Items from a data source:
▬▬▬▬▬▬▬▬▬▬
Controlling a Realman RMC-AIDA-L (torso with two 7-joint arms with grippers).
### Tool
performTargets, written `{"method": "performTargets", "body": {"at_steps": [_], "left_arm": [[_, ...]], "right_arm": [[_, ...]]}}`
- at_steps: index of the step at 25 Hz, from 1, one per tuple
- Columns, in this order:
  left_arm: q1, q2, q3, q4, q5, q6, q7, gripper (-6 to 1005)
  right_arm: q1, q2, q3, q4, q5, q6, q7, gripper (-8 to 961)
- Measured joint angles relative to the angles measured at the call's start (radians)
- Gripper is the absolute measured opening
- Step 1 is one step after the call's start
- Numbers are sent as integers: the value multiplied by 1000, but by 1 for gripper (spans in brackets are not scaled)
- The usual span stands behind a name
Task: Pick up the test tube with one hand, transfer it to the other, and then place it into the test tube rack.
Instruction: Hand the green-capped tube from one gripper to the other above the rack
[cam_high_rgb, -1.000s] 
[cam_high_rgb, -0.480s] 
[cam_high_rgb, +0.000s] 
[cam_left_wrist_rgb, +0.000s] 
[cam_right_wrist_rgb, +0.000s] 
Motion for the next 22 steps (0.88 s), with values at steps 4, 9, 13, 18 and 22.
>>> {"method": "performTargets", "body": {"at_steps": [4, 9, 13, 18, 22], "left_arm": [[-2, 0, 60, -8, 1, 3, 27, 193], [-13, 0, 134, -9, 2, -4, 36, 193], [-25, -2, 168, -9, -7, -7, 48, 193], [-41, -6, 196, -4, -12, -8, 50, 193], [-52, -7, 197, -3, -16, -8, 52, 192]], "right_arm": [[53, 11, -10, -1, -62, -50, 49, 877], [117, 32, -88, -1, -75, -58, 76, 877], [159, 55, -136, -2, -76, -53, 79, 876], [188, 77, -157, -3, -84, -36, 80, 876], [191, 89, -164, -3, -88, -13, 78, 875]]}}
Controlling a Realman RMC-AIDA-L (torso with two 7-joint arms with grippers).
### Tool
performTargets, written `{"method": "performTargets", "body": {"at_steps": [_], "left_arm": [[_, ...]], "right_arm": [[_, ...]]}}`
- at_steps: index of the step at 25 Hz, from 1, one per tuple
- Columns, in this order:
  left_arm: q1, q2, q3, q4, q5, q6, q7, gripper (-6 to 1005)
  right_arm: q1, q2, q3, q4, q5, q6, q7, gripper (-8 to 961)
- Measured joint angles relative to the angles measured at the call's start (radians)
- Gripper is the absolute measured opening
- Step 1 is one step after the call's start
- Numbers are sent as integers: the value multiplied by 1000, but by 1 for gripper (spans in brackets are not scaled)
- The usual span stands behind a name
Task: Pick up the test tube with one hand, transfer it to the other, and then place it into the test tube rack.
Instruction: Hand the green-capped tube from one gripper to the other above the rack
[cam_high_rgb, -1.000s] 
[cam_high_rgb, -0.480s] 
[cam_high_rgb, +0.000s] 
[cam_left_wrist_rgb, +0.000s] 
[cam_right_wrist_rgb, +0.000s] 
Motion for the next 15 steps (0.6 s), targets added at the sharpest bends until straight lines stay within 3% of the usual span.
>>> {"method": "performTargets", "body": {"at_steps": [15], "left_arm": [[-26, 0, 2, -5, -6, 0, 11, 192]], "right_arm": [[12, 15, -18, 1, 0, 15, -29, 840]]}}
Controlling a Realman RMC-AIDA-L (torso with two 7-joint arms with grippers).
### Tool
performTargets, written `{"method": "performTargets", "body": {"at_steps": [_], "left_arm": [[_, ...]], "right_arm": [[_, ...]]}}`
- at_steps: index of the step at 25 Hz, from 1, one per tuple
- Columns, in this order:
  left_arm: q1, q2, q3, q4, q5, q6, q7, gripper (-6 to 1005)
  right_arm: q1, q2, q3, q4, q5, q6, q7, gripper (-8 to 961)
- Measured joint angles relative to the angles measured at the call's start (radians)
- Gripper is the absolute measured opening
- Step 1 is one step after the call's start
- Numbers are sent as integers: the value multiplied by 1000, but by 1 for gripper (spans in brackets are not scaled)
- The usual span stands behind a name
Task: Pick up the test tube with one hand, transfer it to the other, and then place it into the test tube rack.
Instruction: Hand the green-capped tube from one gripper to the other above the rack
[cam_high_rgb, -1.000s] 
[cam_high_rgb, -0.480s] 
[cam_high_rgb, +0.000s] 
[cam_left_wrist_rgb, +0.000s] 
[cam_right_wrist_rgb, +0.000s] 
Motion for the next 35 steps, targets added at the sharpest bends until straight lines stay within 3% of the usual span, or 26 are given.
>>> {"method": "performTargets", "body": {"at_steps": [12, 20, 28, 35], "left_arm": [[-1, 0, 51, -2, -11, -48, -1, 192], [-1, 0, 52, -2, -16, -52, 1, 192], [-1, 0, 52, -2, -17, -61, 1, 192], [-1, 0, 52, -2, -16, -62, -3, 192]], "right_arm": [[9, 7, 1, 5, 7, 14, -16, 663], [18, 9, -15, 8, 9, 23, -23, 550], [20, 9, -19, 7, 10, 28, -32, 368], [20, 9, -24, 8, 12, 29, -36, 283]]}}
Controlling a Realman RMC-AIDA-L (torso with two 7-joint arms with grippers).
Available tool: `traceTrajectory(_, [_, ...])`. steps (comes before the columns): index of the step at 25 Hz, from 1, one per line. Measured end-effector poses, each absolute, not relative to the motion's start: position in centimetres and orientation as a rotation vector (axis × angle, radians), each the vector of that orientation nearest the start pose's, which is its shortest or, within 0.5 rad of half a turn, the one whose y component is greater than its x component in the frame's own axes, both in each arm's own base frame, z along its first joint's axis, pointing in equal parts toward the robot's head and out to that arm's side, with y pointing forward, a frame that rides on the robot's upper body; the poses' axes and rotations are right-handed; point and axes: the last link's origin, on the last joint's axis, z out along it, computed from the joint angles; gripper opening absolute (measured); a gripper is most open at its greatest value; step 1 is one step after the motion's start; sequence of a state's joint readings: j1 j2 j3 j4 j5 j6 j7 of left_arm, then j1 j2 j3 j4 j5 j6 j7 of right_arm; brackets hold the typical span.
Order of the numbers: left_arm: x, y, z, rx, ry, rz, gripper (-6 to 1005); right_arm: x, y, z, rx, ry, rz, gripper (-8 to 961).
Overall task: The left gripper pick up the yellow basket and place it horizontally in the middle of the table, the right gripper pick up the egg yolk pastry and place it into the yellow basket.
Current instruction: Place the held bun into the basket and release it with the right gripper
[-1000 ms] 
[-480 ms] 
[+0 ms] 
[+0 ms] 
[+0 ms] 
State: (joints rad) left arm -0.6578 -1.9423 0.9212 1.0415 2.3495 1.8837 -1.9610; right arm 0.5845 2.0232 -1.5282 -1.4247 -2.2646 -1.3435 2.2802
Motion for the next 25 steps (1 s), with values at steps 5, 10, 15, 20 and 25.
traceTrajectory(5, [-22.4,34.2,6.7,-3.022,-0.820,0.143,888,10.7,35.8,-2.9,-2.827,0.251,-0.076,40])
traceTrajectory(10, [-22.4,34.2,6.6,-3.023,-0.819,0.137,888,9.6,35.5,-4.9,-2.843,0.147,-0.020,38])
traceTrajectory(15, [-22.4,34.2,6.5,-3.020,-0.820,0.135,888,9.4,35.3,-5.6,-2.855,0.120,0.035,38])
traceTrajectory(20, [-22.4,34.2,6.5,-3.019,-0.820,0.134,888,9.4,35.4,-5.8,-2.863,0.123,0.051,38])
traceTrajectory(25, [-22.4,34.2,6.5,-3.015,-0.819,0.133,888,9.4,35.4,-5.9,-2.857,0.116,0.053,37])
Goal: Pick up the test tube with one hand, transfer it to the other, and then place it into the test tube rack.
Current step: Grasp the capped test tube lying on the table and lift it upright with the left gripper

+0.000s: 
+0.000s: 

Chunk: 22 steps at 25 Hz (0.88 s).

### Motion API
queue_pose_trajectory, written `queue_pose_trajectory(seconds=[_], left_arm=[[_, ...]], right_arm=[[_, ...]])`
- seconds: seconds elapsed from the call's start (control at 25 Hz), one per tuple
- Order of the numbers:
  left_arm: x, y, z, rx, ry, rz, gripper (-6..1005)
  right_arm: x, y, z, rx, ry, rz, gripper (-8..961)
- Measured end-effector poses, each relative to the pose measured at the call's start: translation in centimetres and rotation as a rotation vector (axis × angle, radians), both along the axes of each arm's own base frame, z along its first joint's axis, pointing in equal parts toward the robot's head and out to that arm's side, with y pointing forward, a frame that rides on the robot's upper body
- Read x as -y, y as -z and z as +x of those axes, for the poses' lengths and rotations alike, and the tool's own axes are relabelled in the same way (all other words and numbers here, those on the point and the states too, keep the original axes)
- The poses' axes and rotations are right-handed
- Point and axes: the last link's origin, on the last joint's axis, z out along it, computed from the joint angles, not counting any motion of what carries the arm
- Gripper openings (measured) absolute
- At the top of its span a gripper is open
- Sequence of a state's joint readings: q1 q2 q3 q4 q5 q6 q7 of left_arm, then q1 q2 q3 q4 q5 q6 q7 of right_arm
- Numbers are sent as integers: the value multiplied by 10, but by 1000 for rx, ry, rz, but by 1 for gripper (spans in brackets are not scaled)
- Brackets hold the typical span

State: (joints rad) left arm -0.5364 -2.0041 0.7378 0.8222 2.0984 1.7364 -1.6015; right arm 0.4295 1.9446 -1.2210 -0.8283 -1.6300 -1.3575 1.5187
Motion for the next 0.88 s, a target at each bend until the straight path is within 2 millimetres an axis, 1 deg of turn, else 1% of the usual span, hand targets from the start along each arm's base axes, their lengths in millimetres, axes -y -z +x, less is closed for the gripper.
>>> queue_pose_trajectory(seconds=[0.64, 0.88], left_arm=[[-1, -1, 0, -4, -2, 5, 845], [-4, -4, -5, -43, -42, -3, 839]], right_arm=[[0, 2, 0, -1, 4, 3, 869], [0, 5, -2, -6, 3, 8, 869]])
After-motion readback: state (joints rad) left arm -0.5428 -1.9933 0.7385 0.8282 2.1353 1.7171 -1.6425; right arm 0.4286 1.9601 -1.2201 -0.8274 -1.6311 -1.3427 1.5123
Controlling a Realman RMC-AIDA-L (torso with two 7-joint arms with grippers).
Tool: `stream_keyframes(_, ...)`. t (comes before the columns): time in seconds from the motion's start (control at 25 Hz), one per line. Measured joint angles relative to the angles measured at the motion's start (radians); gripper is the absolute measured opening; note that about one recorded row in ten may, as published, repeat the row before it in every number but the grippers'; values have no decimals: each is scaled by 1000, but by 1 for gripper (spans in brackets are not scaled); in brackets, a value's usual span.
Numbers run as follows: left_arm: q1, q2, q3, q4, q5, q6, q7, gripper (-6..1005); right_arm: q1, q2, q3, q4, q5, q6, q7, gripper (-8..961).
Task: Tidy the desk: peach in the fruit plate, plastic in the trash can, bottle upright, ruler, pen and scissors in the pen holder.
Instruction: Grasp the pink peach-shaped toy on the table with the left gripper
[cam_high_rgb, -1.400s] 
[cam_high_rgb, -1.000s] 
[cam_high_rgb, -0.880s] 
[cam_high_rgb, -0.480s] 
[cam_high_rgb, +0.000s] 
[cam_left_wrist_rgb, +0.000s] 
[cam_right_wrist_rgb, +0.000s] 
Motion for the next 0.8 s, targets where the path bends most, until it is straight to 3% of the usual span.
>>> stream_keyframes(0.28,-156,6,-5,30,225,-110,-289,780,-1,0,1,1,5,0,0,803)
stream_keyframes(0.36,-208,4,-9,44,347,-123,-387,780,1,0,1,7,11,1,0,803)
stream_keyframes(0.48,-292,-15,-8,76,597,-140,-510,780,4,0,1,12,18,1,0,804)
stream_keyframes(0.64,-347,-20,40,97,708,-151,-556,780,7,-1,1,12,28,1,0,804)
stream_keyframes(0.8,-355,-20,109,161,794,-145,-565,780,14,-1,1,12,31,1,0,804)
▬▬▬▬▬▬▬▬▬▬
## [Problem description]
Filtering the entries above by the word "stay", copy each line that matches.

## [Response to this task]
Motion for the next 15 steps (0.6 s), targets added at the sharpest bends until straight lines stay within 3% of the usual span.
Motion for the next 35 steps, targets added at the sharpest bends until straight lines stay within 3% of the usual span, or 26 are given.

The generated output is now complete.